*EXERCISE DETAILS*. When you find the line with "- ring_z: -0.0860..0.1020" among the records below, reproduce it and each line after it exactly, ending with the line with "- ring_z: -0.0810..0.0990".
━━ INPUT DATA
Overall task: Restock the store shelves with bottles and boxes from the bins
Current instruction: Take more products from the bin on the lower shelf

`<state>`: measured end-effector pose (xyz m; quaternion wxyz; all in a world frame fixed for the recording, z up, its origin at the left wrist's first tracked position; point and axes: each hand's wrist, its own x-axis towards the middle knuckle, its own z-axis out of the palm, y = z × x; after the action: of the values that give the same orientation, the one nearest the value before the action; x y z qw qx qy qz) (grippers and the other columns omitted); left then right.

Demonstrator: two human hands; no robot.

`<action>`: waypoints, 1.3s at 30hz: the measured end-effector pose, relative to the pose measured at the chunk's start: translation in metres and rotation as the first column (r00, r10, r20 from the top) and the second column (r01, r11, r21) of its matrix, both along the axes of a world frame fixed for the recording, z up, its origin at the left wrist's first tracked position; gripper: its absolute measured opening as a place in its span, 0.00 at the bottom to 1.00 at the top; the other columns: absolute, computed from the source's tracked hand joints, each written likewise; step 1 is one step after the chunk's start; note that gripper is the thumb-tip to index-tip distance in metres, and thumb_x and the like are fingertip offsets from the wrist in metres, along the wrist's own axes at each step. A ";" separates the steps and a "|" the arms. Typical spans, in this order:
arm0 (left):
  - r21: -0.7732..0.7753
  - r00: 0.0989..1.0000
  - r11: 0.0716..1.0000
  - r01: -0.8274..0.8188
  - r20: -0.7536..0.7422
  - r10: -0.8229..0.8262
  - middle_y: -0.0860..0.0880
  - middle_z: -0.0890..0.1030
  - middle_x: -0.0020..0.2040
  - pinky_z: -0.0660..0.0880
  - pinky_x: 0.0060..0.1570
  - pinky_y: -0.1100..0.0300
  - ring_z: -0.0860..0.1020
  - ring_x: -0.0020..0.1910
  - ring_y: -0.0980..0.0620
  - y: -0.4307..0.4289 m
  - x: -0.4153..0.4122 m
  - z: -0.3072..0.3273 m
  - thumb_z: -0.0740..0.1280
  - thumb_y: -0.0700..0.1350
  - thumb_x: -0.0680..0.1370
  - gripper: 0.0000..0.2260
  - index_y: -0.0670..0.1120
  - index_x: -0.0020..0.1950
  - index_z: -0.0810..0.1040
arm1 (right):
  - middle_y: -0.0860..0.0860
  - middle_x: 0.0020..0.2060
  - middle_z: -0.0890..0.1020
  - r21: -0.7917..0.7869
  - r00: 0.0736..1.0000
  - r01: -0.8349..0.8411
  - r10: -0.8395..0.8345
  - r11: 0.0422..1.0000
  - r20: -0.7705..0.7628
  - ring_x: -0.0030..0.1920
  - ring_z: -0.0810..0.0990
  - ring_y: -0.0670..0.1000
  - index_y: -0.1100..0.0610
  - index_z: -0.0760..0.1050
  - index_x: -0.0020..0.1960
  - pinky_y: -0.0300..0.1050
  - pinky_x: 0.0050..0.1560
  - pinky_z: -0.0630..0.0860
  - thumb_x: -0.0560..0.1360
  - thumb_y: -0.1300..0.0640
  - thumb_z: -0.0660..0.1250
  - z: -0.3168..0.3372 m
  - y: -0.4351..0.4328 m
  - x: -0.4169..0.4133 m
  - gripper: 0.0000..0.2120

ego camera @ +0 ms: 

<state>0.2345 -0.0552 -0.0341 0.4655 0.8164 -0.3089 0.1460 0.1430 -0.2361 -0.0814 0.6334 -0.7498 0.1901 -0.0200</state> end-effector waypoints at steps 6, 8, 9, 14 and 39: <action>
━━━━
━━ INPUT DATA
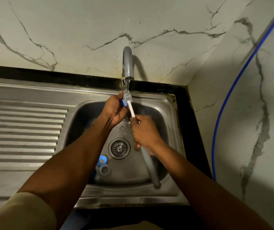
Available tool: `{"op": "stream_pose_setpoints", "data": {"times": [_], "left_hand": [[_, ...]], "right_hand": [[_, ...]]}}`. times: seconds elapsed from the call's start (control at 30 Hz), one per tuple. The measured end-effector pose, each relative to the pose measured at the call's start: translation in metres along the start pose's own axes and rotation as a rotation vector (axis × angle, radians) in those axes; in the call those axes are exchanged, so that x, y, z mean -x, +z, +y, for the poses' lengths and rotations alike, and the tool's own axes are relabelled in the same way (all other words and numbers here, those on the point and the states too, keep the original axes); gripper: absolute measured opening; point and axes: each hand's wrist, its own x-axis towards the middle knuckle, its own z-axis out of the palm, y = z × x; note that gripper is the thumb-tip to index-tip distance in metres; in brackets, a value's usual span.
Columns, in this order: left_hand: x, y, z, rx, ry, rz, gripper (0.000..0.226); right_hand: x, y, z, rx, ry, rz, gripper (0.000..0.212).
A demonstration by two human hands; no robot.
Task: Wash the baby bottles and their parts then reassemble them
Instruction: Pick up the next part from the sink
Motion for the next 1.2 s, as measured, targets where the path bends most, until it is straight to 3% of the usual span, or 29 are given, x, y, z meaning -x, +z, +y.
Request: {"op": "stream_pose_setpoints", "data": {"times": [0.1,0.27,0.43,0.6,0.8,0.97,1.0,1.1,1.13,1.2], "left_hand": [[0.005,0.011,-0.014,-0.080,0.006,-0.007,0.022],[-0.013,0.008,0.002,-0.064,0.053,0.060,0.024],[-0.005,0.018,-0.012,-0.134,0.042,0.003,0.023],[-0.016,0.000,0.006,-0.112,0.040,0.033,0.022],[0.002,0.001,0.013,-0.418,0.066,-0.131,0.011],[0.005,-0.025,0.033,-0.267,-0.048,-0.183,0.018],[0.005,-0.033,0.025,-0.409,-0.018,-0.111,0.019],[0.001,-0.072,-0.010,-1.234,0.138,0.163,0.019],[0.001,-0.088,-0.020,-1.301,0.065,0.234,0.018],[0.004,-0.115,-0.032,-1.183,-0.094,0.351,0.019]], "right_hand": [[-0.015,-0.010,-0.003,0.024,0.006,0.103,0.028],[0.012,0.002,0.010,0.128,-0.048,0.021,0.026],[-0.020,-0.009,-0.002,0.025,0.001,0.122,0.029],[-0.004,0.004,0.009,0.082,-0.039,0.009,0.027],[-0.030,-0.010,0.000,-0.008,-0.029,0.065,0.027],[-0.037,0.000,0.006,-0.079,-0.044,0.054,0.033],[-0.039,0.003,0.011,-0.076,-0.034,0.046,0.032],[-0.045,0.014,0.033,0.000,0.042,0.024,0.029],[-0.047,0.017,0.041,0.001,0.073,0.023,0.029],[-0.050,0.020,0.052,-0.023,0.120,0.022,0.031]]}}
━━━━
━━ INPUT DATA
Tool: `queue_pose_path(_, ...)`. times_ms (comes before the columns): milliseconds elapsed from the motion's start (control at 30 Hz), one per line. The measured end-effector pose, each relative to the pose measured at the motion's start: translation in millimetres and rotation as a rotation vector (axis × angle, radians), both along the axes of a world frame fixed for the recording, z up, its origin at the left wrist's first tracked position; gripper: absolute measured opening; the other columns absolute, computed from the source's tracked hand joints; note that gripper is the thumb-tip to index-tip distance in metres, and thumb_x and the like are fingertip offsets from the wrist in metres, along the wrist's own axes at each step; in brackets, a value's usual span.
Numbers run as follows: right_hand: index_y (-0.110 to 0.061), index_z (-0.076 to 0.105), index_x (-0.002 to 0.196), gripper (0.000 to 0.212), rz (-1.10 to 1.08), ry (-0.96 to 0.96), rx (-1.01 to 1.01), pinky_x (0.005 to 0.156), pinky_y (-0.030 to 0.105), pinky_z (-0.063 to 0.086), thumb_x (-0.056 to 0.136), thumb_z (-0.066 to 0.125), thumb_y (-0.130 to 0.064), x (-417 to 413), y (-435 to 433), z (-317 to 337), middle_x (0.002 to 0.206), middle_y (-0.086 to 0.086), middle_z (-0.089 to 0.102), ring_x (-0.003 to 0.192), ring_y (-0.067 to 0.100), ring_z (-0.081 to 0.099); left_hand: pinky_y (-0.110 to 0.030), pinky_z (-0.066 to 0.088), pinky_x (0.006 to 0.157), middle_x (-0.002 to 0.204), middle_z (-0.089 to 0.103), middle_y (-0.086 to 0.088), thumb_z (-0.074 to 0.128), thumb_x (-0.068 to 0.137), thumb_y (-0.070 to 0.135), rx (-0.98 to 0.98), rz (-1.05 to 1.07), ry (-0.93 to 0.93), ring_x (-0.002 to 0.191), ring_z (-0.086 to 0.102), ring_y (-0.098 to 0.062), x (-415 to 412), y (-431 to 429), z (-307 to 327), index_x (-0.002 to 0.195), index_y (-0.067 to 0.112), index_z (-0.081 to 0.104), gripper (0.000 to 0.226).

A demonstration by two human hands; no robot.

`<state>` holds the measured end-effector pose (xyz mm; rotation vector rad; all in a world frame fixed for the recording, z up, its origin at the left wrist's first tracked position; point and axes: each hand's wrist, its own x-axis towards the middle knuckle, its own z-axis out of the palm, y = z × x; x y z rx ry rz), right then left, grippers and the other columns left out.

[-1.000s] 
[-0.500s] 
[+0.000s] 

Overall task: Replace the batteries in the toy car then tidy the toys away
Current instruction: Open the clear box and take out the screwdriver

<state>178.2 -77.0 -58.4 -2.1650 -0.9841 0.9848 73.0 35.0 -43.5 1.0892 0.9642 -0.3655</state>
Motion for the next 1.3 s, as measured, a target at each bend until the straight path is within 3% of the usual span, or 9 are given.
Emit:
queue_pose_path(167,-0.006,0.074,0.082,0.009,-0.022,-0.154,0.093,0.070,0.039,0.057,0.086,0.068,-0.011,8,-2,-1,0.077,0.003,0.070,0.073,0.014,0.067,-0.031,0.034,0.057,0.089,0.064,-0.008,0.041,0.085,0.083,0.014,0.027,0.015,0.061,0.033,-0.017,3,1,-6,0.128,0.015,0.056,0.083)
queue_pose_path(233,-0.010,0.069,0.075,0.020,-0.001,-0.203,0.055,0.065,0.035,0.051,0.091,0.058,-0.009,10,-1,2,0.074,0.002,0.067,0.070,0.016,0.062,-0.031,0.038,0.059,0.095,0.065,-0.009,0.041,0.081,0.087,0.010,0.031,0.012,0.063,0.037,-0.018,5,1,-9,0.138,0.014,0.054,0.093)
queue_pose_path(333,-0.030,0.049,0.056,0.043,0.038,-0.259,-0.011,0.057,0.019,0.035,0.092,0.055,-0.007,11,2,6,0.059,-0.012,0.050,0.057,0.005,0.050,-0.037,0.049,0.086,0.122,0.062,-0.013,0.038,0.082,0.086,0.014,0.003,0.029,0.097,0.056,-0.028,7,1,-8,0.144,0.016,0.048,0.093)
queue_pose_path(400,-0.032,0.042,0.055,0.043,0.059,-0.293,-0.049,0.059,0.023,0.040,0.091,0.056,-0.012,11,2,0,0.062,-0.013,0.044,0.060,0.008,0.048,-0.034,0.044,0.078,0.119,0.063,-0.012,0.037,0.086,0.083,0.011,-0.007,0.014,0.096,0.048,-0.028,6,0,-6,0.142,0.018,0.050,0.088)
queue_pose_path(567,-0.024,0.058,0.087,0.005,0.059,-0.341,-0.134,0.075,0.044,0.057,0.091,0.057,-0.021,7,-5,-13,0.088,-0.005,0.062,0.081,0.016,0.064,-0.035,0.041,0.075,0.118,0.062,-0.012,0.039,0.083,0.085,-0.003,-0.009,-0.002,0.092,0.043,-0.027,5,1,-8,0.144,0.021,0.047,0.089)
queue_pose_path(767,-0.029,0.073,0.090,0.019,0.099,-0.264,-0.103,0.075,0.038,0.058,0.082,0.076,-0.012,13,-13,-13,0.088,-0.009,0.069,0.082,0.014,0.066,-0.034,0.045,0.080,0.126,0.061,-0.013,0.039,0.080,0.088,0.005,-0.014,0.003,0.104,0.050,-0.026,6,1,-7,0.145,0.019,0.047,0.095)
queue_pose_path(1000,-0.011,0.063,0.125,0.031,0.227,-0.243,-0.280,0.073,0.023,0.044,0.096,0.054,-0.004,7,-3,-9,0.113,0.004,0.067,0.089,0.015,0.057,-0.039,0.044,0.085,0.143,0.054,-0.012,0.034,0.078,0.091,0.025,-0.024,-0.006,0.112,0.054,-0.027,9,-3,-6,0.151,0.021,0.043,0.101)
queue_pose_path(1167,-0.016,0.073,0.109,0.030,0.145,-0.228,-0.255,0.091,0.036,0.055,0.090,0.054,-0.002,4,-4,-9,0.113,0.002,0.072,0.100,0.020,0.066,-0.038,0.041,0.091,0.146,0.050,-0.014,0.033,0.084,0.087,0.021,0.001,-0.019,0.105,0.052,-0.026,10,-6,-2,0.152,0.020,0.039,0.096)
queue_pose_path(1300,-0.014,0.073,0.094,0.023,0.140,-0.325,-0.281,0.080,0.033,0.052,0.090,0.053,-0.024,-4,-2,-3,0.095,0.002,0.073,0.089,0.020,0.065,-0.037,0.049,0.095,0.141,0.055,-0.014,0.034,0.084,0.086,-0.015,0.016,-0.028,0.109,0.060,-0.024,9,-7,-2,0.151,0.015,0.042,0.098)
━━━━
*ANSWER BOX*.
  - ring_z: -0.0860..0.1020
  - ring_x: -0.0020..0.1910
  - ring_y: -0.0980..0.0620
  - y: -0.4307..0.4289 m
  - x: -0.4153..0.4122 m
  - z: -0.3072..0.3273 m
  - thumb_z: -0.0740..0.1280
  - thumb_y: -0.0700..0.1350
  - thumb_x: -0.0680..0.1370
  - gripper: 0.0000..0.2260
  - index_y: -0.0670..0.1120
  - index_x: -0.0020..0.1950
  - index_z: -0.0810..0.1040
arm1 (right):
  - middle_y: -0.0860..0.0860
  - middle_x: 0.0020..0.2060
  - middle_z: -0.0890..0.1020
  - r21: -0.7917..0.7869
  - r00: 0.0736..1.0000
  - r01: -0.8349..0.8411
  - r10: -0.8395..0.8345
  - r11: 0.0422..1.0000
  - r20: -0.7705..0.7628
  - ring_x: -0.0030..0.1920
  - ring_z: -0.0810..0.0990

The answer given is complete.